## Task goal
Nothing in the data should be altered when it is repeated in full.

## Given data
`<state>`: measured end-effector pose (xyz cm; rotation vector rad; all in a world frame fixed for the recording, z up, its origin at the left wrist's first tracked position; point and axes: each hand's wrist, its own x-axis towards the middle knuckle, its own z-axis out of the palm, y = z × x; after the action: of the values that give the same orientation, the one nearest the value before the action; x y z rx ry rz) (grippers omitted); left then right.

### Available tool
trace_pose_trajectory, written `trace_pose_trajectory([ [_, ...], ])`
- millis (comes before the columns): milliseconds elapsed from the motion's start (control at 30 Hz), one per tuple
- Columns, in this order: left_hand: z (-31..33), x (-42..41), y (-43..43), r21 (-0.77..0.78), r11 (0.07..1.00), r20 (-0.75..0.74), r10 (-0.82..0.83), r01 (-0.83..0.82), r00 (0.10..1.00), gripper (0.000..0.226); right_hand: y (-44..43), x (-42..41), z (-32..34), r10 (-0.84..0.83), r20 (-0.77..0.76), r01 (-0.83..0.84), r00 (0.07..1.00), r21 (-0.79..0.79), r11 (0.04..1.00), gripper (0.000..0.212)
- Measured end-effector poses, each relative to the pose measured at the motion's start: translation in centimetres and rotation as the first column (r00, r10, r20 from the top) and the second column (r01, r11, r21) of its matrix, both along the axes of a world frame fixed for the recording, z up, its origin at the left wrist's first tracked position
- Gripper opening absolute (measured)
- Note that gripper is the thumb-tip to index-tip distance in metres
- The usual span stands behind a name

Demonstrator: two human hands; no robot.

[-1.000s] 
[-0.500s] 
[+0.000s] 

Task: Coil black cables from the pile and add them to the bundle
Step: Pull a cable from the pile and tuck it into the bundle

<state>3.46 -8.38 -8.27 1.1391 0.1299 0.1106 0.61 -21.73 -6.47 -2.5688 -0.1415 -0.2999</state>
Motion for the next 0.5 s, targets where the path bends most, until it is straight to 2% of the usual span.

## Answer space
`<state>`: measured end-effector pose (xyz cm; rotation vector rad; all in a world frame fixed for the recording, z up, its origin at the left wrist's first tracked position; point and axes: each hand's wrist, its own x-axis towards the middle knuckle, its own z-axis out of the palm, y = z × x; after the action: of the values that give the same orientation, the one nearest the value before the action; x y z rx ry rz) (grippers omitted); left then right.

### Available tool
trace_pose_trajectory, written `trace_pose_trajectory([ [_, ...], ])`
- millis (comes before the columns): milliseconds elapsed from the motion's start (control at 30 Hz), one per tuple
- Columns, in this order: left_hand: z (-31..33), x (-42..41), y (-43..43), r21 (-0.77..0.78), r11 (0.07..1.00), r20 (-0.75..0.74), r10 (-0.82..0.83), r01 (-0.83..0.82), r00 (0.10..1.00), gripper (0.000..0.226); right_hand: y (-44..43), x (-42..41), z (-32..34), r10 (-0.84..0.83), r20 (-0.77..0.76), r01 (-0.83..0.84), r00 (0.07..1.00), r21 (-0.79..0.79), r11 (0.04..1.00), gripper (0.000..0.212)
- Measured end-effector poses, each relative to the pose measured at the motion's start: translation in centimetres and rotation as the first column (r00, r10, r20 from the top) and the second column (r01, r11, r21) of its matrix, both along the axes of a world frame fixed for the recording, z up, its origin at the left wrist's first tracked position
- Gripper opening absolute (measured)
- Note that gripper is the thumb-tip to index-tip distance in metres
- The usual span stands behind a name

Demonstrator: two human hands; no robot.

[-1.000s] 
[-0.500s] 
[+0.000s] 

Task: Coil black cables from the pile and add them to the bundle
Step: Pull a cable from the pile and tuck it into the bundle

<state>3.46 -8.38 -8.27 1.1391 0.1299 0.1106 0.61 -21.73 -6.47 -2.5688 -0.1415 -0.2999</state>
Motion for the next 0.5 s, targets where the path bends most, until it is straight to 2% of the usual span.

There is nothing further in this answer.